Six Steps to Success
If you’re having difficulties in your consulting business, or want to grow considerably, there are six areas to examine that can immediately focus you IF you’re honest about the responses.
- Defining yourself: Can you quickly, clearly, and articulately explain how others are better off after having done business with you? That should take about 15 seconds. (“Elevator speeches” are among the dumbest advice you’ll ever receive.)
- Finding/attracting buyers: Are you regularly reaching the people who can write a check for your value, and are they regularly finding you? Is your marketing directed at the right people to begin with, and do you have sufficient appeal and visibility to attract them?

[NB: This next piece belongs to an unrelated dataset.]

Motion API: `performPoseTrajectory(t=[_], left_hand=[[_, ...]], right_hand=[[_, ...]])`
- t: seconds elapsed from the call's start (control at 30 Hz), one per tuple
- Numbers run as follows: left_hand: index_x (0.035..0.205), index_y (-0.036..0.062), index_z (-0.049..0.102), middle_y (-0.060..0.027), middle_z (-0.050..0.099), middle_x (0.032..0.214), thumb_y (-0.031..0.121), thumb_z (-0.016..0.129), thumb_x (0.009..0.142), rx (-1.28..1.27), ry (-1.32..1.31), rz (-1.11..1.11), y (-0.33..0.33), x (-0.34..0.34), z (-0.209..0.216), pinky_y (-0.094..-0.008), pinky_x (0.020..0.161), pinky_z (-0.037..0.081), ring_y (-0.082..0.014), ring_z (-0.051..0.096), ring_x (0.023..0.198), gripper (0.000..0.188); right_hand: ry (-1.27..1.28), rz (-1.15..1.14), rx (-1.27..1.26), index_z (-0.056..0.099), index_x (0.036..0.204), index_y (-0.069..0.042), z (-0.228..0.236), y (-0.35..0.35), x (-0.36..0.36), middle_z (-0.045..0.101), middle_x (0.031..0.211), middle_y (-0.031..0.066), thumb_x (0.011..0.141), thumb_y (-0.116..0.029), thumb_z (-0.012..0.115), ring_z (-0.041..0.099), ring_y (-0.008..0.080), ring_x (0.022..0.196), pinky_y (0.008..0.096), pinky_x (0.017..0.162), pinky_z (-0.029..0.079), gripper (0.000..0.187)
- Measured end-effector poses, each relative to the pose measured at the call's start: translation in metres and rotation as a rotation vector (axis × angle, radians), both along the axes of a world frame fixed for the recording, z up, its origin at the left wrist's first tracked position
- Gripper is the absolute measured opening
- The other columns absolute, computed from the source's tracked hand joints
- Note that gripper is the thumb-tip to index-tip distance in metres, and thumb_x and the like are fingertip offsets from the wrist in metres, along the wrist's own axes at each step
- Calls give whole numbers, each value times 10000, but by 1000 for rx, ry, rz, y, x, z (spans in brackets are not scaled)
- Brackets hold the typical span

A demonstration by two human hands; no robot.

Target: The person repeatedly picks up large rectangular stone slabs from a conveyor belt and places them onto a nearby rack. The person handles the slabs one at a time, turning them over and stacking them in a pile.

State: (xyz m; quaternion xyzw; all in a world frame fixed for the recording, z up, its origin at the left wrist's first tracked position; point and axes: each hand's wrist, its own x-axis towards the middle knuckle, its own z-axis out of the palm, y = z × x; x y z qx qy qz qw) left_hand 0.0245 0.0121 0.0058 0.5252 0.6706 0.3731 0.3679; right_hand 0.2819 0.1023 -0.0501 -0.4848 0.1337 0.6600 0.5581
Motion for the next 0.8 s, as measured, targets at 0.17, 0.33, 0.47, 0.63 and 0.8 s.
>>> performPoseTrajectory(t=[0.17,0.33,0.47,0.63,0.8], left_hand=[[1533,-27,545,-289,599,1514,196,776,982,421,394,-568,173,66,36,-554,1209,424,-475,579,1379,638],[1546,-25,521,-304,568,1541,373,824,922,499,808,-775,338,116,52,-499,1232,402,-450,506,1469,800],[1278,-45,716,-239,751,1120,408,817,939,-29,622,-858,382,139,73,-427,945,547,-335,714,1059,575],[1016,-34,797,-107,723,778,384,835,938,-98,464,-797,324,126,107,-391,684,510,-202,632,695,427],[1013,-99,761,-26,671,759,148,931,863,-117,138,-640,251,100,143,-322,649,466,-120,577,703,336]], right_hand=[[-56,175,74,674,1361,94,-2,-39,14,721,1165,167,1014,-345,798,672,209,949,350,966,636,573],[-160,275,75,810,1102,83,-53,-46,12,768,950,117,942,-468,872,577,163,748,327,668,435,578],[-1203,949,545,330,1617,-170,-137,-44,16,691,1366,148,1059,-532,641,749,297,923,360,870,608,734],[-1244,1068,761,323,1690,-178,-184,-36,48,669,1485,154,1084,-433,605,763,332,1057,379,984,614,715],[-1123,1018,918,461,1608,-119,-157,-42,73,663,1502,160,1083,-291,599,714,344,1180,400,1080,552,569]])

- Creating relationships: Can you form trusting relationships with buyers relatively quickly (in one or two in-person meetings)? Will they share their objectives, concerns, and personal views with you, and actively seek out your advice and reactions? Do you have the business acumen and interpersonal skills to accomplish this?
- Creating proposals: Do you have a template for a brief, highly focused proposal based on a large ROI for the buyer and equitable compensation for you? Can you readily provide options to escalate the scope of the project and fees? Are you using value-based fees?
- Proposal acceptance: Are at least 80 percent of your proposals accepted without compromise or negotiation? Are they accepted within one week of submission? Are two-thirds accepted with higher options (option 2 or 3, not 1)?
- Repeat/referral business: Are you receiving both solicited and unsolicited referrals from your buyer, and are you able to create additional business with the same buyer at least half the time?
Choose those that are causing you a problem and improve your skills or modify your behaviors. Find someone to help you if you don’t know what to do next. You have to be adept at ALL of these steps to dramatically grow a business.
© Alan Weiss 2011. All rights reserved.
Aras Geylani
Great article Alan. Would you mind giving an example on the first bullet: an example of a short pitch that won’t sound like an elevator speech? I hope I am not sounding like I am asking for free consultation 🙂 Thank you, Regards, Aras.
Carl Slicer
Thank you Alan for posting this helping me to keep focused on the goal at hand. I have read your articles always with enthusiasm. I learn well as I learn from the best.
Sincerely, Carl Slicer
Alan Weiss
A value proposition isn’t a “pitch” at all. It explains how the buyer is better off having worked with you: “I accelerate the sales closing process while reducing cost of acquisition.”